◆ **WORK ORDER**: Search each line below for "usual", then return the lines where it appears.

◆ **DATASET EXTRACT**:
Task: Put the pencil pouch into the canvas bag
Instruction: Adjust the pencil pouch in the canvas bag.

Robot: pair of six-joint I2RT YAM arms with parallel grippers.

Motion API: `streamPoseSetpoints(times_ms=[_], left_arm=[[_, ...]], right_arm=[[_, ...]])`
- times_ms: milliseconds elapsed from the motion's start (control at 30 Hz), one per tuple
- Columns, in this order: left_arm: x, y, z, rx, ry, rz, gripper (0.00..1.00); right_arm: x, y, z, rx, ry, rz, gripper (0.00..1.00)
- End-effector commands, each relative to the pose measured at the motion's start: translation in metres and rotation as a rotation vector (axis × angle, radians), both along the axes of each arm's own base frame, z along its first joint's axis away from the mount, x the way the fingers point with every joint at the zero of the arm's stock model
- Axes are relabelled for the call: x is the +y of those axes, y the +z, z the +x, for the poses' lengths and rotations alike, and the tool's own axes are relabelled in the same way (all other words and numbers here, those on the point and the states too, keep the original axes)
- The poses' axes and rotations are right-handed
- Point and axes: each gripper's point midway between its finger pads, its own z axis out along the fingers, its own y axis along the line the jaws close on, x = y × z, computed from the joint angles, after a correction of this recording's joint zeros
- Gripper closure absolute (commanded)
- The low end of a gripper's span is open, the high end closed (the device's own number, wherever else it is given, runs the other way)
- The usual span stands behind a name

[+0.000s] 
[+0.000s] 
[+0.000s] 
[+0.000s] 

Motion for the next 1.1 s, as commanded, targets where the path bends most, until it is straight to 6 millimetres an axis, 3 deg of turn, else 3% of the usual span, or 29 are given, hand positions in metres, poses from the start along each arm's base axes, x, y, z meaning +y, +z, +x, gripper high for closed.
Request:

◆ **RESPONSE BELOW**:
- The usual span stands behind a name
Motion for the next 1.1 s, as commanded, targets where the path bends most, until it is straight to 6 millimetres an axis, 3 deg of turn, else 3% of the usual span, or 29 are given, hand positions in metres, poses from the start along each arm's base axes, x, y, z meaning +y, +z, +x, gripper high for closed.

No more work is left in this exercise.